- Task
The required answer is every line of the data containing the word "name".

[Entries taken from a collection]
□ □ □ □ □ □ □

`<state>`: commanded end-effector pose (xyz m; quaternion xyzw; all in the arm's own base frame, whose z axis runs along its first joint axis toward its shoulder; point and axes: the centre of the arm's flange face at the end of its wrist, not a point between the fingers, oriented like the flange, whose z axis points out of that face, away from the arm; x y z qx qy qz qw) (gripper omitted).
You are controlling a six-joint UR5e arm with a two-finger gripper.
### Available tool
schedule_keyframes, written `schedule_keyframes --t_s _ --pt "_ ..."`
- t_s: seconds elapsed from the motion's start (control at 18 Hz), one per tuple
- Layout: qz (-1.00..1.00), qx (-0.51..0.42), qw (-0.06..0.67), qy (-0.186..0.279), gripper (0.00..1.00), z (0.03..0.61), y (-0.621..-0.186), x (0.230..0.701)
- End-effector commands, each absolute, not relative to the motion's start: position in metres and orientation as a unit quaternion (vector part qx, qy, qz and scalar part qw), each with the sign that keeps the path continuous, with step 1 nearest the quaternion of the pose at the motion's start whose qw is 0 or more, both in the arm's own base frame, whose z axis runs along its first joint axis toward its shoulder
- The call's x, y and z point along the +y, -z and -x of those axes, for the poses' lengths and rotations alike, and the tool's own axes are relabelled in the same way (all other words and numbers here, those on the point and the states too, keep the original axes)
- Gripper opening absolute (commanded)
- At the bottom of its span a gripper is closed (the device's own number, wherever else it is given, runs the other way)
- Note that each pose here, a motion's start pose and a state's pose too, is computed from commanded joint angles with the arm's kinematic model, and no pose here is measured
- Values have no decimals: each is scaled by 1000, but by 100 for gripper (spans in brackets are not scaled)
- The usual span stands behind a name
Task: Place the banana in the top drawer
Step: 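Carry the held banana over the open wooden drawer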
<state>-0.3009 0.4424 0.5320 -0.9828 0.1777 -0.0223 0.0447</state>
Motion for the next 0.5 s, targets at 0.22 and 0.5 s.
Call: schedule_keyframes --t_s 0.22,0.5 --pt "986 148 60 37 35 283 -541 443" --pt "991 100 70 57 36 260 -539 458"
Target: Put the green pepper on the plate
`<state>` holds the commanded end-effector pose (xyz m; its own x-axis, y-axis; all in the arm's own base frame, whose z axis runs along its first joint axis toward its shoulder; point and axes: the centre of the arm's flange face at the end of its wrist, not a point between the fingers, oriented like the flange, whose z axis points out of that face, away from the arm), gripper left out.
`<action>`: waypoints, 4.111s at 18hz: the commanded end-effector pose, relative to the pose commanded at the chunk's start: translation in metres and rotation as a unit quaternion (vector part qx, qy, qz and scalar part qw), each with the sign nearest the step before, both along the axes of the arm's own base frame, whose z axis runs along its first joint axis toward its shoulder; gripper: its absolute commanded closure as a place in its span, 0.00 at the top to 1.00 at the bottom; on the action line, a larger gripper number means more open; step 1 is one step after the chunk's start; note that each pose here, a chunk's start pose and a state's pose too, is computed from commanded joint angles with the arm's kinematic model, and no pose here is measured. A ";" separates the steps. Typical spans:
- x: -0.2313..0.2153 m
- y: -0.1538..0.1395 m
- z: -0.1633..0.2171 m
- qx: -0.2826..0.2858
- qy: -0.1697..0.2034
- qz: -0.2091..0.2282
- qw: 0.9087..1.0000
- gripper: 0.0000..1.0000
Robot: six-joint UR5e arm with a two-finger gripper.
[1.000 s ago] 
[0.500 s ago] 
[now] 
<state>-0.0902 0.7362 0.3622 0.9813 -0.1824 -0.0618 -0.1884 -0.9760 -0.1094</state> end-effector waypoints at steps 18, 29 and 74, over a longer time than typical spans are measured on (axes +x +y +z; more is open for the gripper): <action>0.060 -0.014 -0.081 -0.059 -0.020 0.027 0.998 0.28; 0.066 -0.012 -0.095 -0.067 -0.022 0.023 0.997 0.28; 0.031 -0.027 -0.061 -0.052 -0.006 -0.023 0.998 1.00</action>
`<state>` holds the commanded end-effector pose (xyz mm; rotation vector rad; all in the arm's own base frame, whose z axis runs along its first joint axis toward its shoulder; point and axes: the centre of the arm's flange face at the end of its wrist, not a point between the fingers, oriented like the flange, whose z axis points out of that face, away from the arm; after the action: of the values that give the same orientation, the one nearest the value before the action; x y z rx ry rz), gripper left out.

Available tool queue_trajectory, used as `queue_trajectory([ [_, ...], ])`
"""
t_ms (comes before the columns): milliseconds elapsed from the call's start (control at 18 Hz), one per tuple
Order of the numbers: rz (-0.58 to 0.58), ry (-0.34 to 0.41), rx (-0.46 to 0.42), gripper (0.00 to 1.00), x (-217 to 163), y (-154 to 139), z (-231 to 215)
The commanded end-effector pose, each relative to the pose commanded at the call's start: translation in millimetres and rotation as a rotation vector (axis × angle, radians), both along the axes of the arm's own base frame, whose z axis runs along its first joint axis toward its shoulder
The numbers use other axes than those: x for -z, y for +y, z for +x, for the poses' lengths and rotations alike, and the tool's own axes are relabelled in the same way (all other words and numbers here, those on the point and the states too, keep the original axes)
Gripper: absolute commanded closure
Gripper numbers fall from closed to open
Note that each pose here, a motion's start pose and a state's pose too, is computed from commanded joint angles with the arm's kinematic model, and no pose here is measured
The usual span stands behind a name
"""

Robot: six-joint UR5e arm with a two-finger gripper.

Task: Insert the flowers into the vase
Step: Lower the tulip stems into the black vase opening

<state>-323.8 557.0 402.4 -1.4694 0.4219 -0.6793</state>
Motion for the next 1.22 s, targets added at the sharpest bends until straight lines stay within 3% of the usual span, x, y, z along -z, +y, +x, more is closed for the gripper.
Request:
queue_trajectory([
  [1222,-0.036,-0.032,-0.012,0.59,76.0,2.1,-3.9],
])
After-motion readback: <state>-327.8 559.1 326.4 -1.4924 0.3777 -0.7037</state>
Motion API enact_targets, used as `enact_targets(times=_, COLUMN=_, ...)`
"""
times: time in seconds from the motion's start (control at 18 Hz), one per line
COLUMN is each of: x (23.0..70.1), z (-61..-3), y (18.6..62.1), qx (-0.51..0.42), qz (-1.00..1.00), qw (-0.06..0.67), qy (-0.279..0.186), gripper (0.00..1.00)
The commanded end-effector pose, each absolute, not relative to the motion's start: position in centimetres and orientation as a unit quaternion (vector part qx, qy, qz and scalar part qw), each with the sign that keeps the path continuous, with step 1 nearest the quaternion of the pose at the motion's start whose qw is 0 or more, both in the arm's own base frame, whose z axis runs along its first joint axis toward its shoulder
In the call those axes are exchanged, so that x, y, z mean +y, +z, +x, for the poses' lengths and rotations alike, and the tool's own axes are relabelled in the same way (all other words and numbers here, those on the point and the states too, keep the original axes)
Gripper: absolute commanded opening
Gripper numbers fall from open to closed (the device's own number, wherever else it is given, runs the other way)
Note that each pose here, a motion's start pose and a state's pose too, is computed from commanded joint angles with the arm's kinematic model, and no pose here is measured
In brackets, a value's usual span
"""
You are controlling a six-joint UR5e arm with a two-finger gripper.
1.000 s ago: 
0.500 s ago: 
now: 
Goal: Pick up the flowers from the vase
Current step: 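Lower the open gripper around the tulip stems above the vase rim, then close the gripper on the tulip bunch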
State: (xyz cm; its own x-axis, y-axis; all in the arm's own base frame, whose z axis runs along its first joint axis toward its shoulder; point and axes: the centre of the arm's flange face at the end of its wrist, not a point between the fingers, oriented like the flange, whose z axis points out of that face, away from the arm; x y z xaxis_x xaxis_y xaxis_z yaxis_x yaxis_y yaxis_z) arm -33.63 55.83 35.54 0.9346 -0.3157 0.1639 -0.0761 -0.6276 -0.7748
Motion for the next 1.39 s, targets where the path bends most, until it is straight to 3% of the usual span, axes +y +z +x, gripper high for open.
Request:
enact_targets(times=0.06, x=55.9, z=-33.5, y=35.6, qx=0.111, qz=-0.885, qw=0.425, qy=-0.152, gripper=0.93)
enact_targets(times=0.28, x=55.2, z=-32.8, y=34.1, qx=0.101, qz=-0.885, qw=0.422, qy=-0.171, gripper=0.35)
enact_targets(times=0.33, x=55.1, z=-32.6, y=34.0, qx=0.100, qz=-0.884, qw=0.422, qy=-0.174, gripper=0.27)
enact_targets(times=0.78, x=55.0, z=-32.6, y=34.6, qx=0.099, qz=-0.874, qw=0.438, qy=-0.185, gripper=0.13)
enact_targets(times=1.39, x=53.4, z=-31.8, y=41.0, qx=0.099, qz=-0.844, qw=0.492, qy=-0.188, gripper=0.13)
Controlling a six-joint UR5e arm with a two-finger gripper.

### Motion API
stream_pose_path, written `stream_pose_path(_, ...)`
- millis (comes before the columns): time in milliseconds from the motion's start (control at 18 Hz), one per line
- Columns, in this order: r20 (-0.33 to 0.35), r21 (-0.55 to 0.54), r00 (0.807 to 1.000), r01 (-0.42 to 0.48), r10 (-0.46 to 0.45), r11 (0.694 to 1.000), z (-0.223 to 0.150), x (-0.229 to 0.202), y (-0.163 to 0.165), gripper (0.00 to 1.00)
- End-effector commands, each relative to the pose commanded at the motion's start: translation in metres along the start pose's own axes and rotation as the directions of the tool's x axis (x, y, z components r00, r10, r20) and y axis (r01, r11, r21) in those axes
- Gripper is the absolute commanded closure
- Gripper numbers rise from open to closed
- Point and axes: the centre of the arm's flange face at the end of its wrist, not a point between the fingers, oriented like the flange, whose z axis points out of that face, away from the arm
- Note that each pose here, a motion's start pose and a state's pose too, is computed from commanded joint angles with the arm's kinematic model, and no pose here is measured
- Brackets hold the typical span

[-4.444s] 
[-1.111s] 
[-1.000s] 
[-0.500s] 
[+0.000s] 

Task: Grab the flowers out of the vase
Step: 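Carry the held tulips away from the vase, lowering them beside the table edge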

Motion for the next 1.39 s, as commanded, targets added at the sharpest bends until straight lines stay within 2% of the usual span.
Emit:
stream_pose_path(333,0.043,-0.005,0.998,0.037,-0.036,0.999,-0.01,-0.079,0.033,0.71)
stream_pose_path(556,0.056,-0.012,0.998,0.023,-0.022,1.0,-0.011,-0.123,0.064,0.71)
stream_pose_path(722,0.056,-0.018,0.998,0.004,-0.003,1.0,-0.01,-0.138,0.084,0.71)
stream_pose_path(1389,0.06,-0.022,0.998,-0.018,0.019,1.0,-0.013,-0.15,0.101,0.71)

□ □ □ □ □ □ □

- Exercise answer
- The usual span stands behind a name
The usual span stands behind a name

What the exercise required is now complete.